Life has not been easy since your spouse died. Every first and sometimes seconds, thirds, or tenth anniversaries are also difficult for some. But you made it through another holiday! Yet, this year, your first year, you did not feel like putting up a Christmas tree and you sighed of relief after the New Year’ came and went and you faced and overcame Valentine’s Day. A successful step forward, or was it? Yes, it was!
The holiday season is very difficult for many people, but especially for the widowed. It is difficult because the one person you shared the joys of these seasons with is no longer present. Now that the main traditional holidays are behind you, it is easier to breathe. Especially Valentine’s Day because it is the one holiday with love for two. We live in a couple’s world and it is not a friendly place for the widowed. Everywhere you look seems like Noah’s Arc, you know, two-by-two.
Now, Spring is around the corner and your newfound breath of fresh air feels new and exciting. Spring is refreshing. You feel a lift in your spirit as if the heaviness of the holiday season is over. Don’t look now, but there looms other forthcoming holidays like Easter, Mother’s Day, Father’s Day, your spouse’s birthday, your wedding anniversary and more which all remind you of your loss.
Many widowed people try to escape and do things like a cruise, hibernate, or even bury themselves back into their jobs to avoid facing their grief. You can temporally hide from grief with such tactics, but your grief will just wait until you can no longer run and hide, and then your grief will remind you of your reality.
Understand that as hard as your grief is to face, it’s designed for your wellbeing. Grief is healthy for you Physically, Emotionally, Spiritually, and Mentally. Grief is truly a blessing, it just does not feel that way now. Your grief is proportionate to the depth of the love you shared. The greater your love, the greater your grief. Loss is hard and never easy. The sooner you face your grief, the sooner you will begin the healing process. Your emotional health is vital to you as you re-entering society and cope with your new reality. I do not mean to make this process sound so simplistic, because it is not.
Grief can be scary, anxious, and insecure. You may feel rejected, threatened, lonely, guilty, hurt, frustrated, mad, and distant, just to name a few. According to American psychologist Dr.
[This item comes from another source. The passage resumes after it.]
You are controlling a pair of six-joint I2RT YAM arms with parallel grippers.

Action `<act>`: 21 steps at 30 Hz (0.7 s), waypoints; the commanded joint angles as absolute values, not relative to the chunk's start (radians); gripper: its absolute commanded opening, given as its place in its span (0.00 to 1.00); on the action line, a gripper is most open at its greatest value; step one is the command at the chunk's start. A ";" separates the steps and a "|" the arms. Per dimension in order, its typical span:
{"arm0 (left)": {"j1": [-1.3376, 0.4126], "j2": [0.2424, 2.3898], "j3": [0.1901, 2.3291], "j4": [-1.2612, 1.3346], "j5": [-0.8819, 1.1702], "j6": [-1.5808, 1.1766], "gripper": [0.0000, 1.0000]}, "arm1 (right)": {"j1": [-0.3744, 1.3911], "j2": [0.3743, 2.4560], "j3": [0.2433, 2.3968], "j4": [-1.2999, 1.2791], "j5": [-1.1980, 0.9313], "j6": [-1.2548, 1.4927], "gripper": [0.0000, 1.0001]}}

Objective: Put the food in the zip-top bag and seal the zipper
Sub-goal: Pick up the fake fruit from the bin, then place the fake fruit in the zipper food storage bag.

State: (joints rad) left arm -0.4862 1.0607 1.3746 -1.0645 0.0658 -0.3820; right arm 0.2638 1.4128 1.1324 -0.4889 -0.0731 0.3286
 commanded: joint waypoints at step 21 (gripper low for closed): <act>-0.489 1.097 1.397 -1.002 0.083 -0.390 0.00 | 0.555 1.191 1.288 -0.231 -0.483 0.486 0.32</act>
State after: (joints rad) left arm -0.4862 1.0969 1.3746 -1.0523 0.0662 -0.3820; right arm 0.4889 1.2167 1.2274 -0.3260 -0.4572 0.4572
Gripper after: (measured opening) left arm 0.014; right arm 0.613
Robert Plutcheik, humans can experience 34,000 distinguishable emotions. Each one is emotional and impactful. The blessing in identifying and processing these emotions is after you have faced them, you may feel the weight of that emotion begin to lift.
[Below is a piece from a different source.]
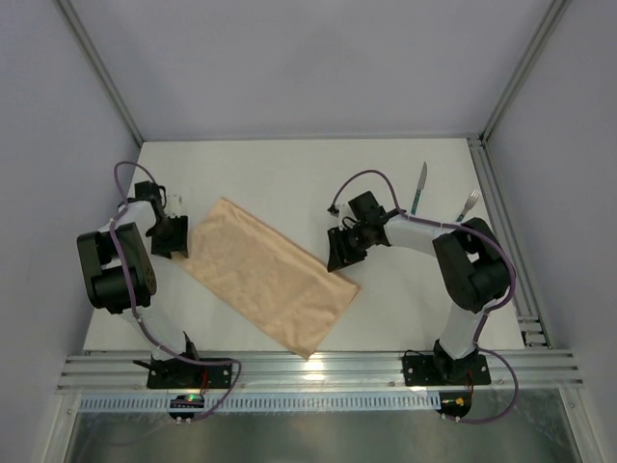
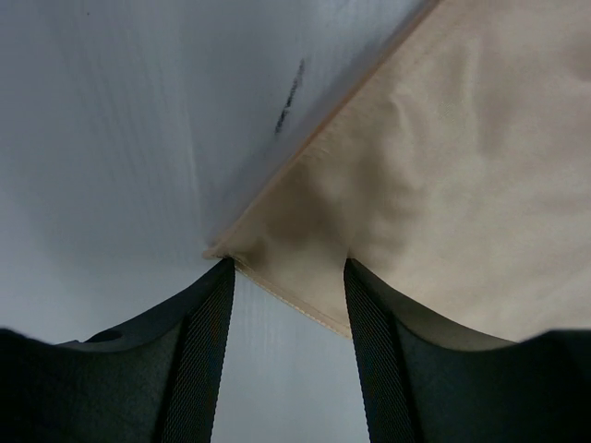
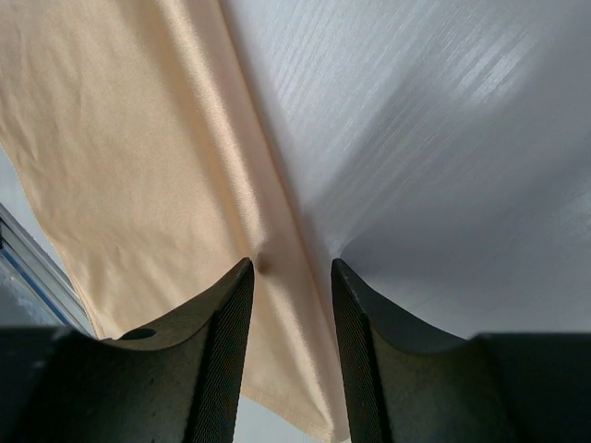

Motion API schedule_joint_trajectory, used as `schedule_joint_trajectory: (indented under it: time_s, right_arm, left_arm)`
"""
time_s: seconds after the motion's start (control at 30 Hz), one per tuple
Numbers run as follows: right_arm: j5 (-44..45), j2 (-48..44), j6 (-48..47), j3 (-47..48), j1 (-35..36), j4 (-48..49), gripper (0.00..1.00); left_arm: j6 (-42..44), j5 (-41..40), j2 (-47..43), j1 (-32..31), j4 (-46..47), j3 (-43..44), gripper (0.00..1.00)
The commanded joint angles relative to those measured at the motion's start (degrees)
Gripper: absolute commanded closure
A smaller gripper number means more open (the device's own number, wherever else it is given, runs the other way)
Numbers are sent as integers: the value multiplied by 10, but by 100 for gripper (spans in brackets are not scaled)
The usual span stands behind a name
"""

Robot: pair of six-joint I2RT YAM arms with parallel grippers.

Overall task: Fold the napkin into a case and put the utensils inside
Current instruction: Rotate the rectangle-folded napkin at the center of the board.

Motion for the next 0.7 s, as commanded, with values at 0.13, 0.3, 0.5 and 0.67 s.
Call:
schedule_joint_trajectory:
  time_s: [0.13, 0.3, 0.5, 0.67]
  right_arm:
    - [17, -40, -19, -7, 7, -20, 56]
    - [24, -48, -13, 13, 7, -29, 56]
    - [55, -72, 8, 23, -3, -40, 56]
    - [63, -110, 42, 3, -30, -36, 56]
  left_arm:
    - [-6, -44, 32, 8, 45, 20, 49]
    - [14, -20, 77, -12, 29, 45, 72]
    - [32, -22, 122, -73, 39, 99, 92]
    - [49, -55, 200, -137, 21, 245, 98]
After my wife died in June, six months later my children returned from college. They just wanted to be home. I just wanted to get out of town. I wanted to do anything but be at home for the holidays. This first Christmas was so different and I did not feel like celebrating, but I felt I needed to show my children that everything would be okay. I rented a cabin where we could cook, fish and just be together. No TV, no cell-phones. I believe getting away with my children was good for them and for me. We had a great time together but knew part of our family was missing. When we returned home, my children returned to college, but my reality was still waiting for me to face. Our trip was healing for all of us, but only a first step. Knowing I gave my children a measure of security from our bonding was reassuring, and now it was my turn to face my grief and work on navigating my future without my spouse.
The title of this blog is, “You made it through the holidays, now what?” My “Now What” is to take one step at a time. One new step each day, face my grief and rebuild and continue the life we both worked so hard to achieve. You have heard it said, “If it is to be, it’s up to me“, that is what I had to say each day. That is why I wrote the Surviving Spouse Club. I wanted to help others take that next step and avoid the pitfalls I made along the way.
I believe in you! I believe you have a choice. It is up to you to choose to rejoin society as a healthy individual with a huge supply of memories and experiences. Continuing your life healthy will be a blessing to others. We are all on a journey and it is up to each of us as survivors to honor our loved one and ourselves as we move forward in life.